でもよくよく考えてもみれば検査薬の箱には99パーセントと書いてあるし期待させて違いましたってこともないだろうと今朝勇気を出して報告したのに…
あんな言い方ありえない…
目尻から流れた涙が耳の方まで流れて気持ち悪さを感じて拭うと腕を目の上に置いて濡れた目元を隠した。


「…起きてるか」

ドアが開くと私しかいなかった静かな空間に響いた声。
大好きな落ち着くその声に眉が寄ったのを感じた。
職場で二人きりになるなんてあまりないから嬉しくて胸の高鳴りを隠しながら返事をするはずなのに、
今は話したくない。
腕を顔に乗せといて良かったと思いながら寝たふりを決め込んで返事をしないと傍に気配を感じて頭を心地よく撫でたトシさんの手。

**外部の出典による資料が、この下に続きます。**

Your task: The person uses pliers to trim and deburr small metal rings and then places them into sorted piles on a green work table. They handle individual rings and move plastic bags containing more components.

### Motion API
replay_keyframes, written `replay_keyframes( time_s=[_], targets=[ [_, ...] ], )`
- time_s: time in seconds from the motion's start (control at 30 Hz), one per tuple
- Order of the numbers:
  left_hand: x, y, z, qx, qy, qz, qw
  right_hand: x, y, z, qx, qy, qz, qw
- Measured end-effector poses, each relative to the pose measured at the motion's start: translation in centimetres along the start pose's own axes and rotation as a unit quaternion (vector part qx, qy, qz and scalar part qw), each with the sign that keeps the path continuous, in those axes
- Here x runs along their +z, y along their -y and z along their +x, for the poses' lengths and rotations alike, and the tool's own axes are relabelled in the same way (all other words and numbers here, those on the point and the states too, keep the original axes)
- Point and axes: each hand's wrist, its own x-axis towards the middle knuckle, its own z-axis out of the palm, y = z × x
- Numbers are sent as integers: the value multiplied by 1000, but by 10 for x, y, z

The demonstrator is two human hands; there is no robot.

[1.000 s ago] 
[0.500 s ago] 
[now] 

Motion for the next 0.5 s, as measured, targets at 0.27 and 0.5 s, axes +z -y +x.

それからすぐ部屋から出て行ったのを感じ取って顔から腕を退けた。
心配してきてくれたのは分かっているのに素直になれない自分に腹が立って仕方ない。
だけど今朝の”誰の子だよ”発言がどうしても許せなかったんだもん。
トシさんだっていけないんだから、と責任転嫁していると重くなってきた瞼を必死に押し上げようとして失敗したんだと気付いたのは終業時間になって左之に起こされてからのことだった。
トシさんは外回りに出てしまっていたようで遅くなるからと送るように頼まれた左之に送ってもらって家まで帰ってきた。